## WHAT YOU NEED TO DO
Search the data below for the string "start" and copy all lines where it shows up.

--- AVAILABLE DATA Enclosed Below ---

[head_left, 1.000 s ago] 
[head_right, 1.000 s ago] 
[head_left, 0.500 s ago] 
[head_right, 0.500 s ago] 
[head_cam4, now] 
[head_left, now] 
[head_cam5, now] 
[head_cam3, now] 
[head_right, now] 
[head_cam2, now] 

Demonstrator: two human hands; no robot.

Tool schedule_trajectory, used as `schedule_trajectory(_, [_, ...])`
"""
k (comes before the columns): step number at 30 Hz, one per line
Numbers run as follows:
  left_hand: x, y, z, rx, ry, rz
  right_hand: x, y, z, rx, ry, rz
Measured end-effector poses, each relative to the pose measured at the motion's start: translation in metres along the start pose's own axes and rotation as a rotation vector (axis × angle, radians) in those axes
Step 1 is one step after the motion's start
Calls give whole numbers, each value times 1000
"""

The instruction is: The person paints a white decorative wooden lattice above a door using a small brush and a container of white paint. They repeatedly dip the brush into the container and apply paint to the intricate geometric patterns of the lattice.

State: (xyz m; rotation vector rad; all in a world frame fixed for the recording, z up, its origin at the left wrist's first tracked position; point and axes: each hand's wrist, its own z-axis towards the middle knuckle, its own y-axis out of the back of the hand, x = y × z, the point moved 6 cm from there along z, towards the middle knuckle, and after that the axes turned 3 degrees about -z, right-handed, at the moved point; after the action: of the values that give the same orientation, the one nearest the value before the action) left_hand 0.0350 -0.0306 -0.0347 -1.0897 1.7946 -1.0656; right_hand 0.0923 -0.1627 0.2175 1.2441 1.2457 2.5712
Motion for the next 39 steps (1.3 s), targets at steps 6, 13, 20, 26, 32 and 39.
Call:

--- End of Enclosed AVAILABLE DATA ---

## WORKED SOLUTION
Measured end-effector poses, each relative to the pose measured at the motion's start: translation in metres along the start pose's own axes and rotation as a rotation vector (axis × angle, radians) in those axes
Step 1 is one step after the motion's start

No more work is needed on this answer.